→ **WORK REQUIRED**
All lines in the data below carrying the string "beige" are to be located and copied.

→ **SOURCE INFORMATION**
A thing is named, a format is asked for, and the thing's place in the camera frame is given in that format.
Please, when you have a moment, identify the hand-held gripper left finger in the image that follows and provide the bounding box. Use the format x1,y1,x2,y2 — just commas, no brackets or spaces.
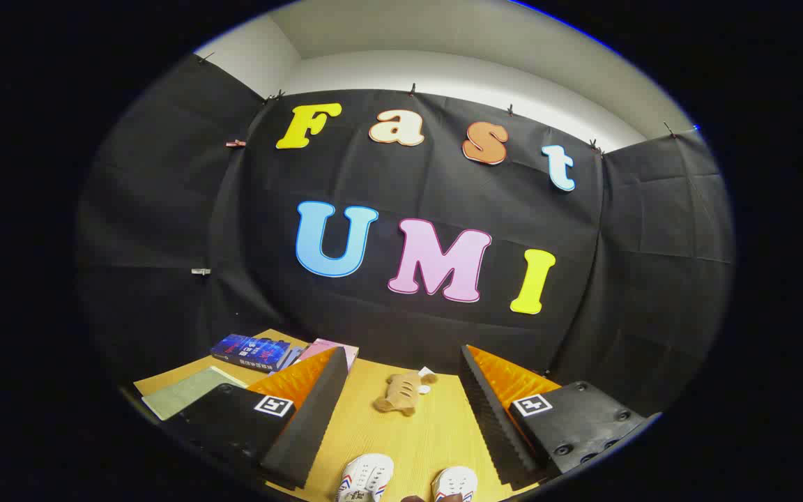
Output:
161,345,350,491

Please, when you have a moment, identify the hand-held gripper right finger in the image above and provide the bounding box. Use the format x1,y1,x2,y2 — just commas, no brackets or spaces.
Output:
459,344,661,491

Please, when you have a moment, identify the white striped shoe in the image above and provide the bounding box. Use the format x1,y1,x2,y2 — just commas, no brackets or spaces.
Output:
432,466,479,502
337,453,395,502

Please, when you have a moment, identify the pale yellow fabric storage box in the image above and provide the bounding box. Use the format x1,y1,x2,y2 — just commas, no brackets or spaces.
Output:
142,366,247,421

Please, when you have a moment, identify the lavender book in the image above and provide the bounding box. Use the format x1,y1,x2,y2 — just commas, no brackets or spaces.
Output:
277,344,310,370

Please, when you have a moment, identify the pink cover book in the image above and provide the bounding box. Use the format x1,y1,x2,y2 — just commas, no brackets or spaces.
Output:
297,338,360,374

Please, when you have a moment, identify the dark blue book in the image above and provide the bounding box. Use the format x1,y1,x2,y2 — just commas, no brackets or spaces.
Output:
210,333,292,372

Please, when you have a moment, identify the brown plush toy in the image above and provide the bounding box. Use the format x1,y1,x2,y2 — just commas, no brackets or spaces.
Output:
374,367,438,417

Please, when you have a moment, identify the black backdrop cloth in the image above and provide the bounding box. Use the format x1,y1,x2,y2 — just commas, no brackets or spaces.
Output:
75,52,735,419

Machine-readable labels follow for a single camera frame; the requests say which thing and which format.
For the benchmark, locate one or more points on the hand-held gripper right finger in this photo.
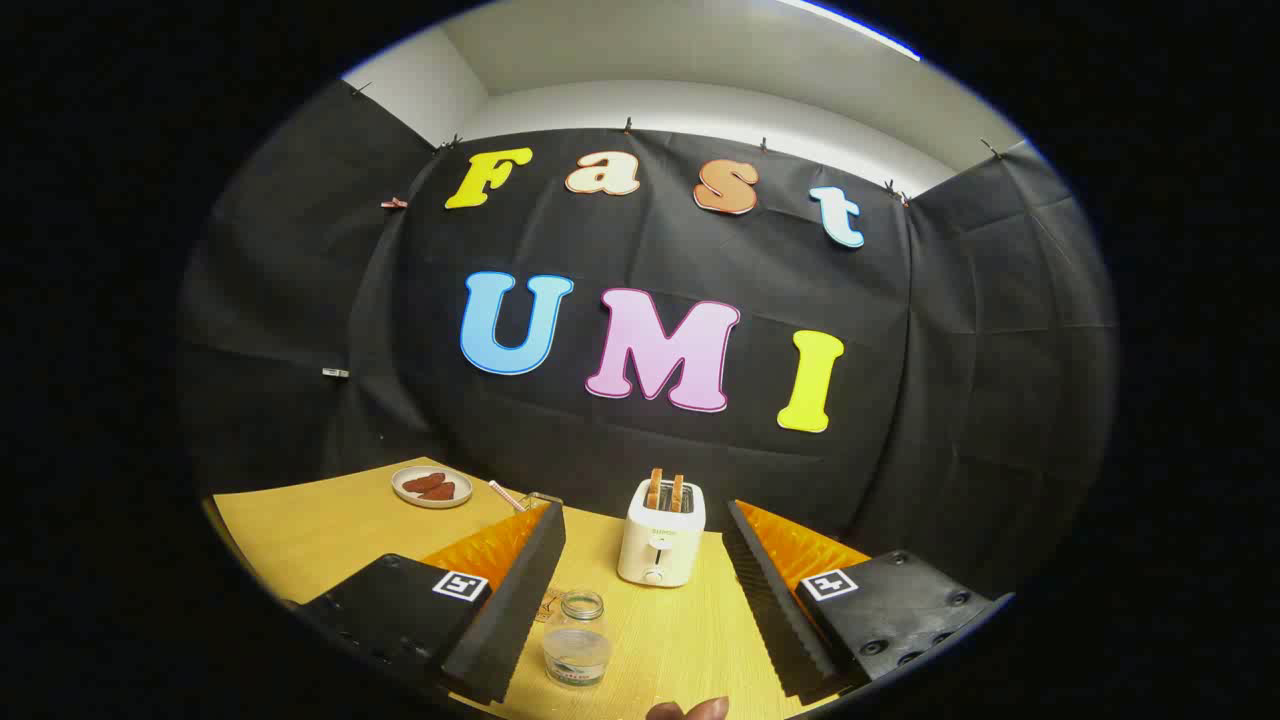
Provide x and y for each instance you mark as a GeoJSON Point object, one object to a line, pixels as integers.
{"type": "Point", "coordinates": [775, 610]}

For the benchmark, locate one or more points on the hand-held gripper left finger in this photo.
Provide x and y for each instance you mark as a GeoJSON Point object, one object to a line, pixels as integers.
{"type": "Point", "coordinates": [515, 600]}

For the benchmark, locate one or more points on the pink striped straw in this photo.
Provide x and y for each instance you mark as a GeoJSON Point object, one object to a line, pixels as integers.
{"type": "Point", "coordinates": [505, 494]}

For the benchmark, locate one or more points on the red sausage piece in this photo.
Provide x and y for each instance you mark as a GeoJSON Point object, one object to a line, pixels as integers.
{"type": "Point", "coordinates": [440, 492]}
{"type": "Point", "coordinates": [423, 483]}

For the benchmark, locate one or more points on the white toaster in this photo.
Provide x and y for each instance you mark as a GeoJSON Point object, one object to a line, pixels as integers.
{"type": "Point", "coordinates": [660, 545]}

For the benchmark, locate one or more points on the small white plate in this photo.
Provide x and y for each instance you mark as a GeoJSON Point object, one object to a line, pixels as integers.
{"type": "Point", "coordinates": [410, 497]}

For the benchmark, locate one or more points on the toasted bread slice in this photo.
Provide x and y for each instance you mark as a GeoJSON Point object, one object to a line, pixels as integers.
{"type": "Point", "coordinates": [654, 490]}
{"type": "Point", "coordinates": [677, 493]}

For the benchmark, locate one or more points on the wooden table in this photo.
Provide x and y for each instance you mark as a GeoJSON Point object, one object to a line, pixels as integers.
{"type": "Point", "coordinates": [320, 535]}

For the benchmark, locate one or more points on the black backdrop cloth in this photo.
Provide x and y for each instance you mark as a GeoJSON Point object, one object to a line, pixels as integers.
{"type": "Point", "coordinates": [640, 250]}

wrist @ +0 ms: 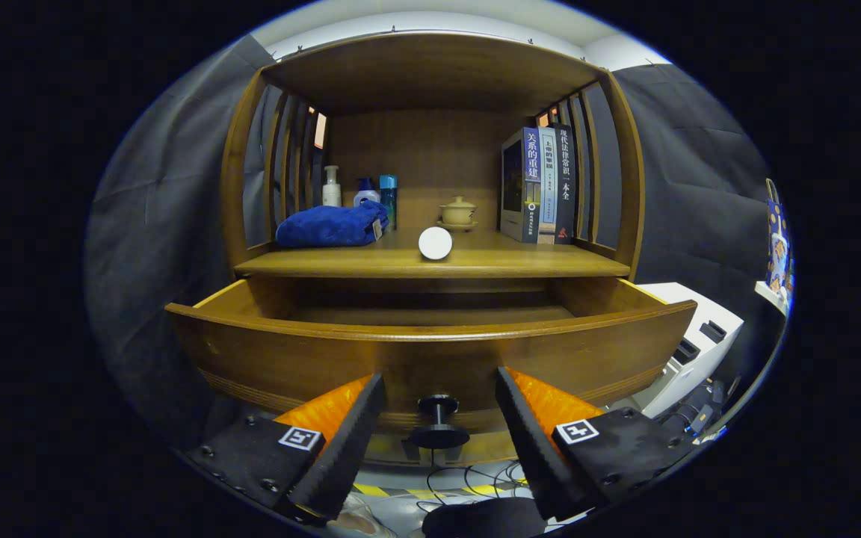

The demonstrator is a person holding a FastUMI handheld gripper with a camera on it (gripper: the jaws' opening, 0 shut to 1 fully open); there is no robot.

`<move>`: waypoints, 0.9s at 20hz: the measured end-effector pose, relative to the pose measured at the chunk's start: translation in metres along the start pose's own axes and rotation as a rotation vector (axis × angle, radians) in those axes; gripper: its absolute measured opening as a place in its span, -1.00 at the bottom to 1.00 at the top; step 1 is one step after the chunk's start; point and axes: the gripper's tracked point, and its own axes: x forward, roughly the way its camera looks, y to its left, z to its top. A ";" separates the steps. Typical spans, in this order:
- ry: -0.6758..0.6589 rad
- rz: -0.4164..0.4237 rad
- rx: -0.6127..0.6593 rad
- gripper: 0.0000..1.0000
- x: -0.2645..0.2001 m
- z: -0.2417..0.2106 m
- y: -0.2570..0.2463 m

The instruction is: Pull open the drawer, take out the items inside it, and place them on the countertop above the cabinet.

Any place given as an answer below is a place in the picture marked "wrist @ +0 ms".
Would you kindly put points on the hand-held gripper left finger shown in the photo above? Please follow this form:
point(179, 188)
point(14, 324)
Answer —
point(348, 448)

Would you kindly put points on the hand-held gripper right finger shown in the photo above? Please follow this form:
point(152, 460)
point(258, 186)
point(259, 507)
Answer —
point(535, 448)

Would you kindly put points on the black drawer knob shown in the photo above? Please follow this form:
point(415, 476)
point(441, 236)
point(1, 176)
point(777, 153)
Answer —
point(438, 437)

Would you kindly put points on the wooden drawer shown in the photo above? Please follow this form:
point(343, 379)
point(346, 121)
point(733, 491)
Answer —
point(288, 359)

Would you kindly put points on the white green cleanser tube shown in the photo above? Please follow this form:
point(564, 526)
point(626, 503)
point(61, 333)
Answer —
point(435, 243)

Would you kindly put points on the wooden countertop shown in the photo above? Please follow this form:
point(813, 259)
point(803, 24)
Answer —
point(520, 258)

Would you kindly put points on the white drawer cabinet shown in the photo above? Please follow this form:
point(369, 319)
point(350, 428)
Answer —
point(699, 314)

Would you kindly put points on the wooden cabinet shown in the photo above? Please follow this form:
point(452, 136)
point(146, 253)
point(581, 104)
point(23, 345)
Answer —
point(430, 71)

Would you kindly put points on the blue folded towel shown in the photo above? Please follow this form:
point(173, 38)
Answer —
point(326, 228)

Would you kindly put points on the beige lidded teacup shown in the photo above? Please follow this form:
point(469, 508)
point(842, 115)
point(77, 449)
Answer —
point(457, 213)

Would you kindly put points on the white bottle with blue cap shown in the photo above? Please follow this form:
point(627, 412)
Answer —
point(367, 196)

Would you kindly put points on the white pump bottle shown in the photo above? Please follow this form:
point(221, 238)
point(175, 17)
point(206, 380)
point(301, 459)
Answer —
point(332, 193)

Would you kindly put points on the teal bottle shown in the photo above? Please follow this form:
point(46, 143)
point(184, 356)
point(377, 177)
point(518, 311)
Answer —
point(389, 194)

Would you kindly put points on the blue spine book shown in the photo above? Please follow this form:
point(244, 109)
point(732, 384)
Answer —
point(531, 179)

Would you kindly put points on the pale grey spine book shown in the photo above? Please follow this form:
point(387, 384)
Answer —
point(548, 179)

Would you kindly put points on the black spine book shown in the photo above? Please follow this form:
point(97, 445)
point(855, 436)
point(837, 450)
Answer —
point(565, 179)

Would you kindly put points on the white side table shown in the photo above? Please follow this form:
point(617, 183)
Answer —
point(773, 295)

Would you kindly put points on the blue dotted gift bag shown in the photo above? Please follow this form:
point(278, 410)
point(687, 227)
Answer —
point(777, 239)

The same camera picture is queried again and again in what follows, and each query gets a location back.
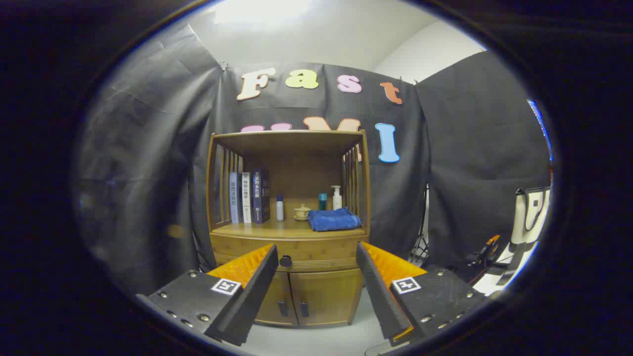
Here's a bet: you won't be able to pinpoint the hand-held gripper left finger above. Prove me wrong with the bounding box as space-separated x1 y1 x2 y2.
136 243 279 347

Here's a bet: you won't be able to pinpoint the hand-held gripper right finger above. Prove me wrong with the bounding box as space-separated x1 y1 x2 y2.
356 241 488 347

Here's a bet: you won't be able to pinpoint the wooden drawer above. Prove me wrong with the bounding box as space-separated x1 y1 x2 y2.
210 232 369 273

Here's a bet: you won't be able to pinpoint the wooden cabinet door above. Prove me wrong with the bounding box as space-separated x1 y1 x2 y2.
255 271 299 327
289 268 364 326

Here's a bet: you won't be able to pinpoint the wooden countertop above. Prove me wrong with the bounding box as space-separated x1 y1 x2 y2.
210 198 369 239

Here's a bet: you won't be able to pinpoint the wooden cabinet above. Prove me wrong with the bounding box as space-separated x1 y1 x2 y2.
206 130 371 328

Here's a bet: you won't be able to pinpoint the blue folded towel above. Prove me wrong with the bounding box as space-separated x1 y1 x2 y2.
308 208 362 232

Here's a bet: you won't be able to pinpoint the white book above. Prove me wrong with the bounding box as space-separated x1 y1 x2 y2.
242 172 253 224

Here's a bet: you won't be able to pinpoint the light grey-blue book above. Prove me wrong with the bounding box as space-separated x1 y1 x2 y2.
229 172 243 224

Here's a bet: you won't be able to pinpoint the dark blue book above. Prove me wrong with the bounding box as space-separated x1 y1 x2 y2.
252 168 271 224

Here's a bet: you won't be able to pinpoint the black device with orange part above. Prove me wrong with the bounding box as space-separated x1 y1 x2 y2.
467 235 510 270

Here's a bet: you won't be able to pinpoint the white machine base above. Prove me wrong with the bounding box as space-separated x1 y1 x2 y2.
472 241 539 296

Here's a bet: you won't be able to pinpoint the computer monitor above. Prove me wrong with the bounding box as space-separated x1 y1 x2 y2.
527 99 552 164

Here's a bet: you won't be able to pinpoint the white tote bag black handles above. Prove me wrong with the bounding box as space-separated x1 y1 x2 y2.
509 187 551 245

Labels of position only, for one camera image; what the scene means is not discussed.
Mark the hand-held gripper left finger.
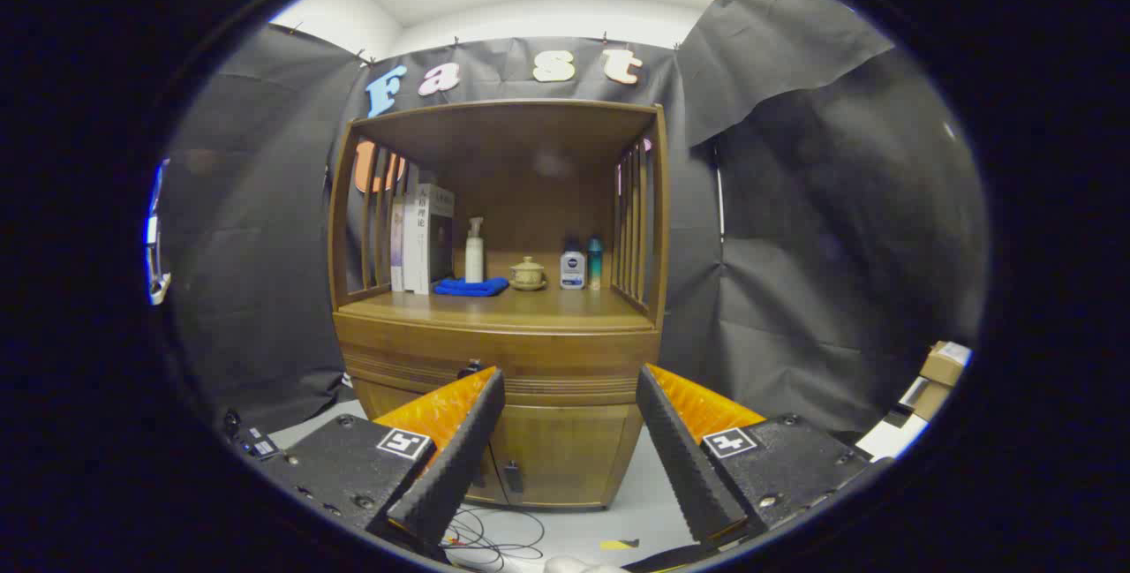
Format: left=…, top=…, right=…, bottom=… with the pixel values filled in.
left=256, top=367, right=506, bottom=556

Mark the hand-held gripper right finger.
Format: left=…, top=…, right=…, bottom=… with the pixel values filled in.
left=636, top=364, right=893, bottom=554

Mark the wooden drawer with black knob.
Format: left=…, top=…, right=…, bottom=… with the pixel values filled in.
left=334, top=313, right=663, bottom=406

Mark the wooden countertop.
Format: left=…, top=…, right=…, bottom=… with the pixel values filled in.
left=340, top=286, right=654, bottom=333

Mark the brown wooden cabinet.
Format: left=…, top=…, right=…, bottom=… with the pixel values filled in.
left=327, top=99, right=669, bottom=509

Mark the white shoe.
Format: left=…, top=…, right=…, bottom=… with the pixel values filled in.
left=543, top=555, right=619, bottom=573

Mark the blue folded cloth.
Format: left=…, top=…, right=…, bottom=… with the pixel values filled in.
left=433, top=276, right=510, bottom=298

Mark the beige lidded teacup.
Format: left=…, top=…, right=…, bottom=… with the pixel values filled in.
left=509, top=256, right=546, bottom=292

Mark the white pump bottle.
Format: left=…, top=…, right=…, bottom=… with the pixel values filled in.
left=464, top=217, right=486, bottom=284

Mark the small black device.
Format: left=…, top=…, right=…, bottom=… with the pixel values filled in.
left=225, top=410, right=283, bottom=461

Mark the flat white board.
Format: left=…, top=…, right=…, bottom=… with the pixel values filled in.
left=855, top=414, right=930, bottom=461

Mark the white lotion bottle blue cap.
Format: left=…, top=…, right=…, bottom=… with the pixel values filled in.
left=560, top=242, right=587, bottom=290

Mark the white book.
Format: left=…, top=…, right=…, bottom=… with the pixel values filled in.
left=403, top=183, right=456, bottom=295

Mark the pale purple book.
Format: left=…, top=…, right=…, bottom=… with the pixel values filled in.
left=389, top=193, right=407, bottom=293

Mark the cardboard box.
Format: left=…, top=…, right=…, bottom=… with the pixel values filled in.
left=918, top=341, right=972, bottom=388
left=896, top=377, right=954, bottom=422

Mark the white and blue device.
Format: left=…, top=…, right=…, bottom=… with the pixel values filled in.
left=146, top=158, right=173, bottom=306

→ **EXERCISE RESULT**
Would you kindly put points on the beige lidded teacup shown in the photo above? Please follow this form:
Mark the beige lidded teacup.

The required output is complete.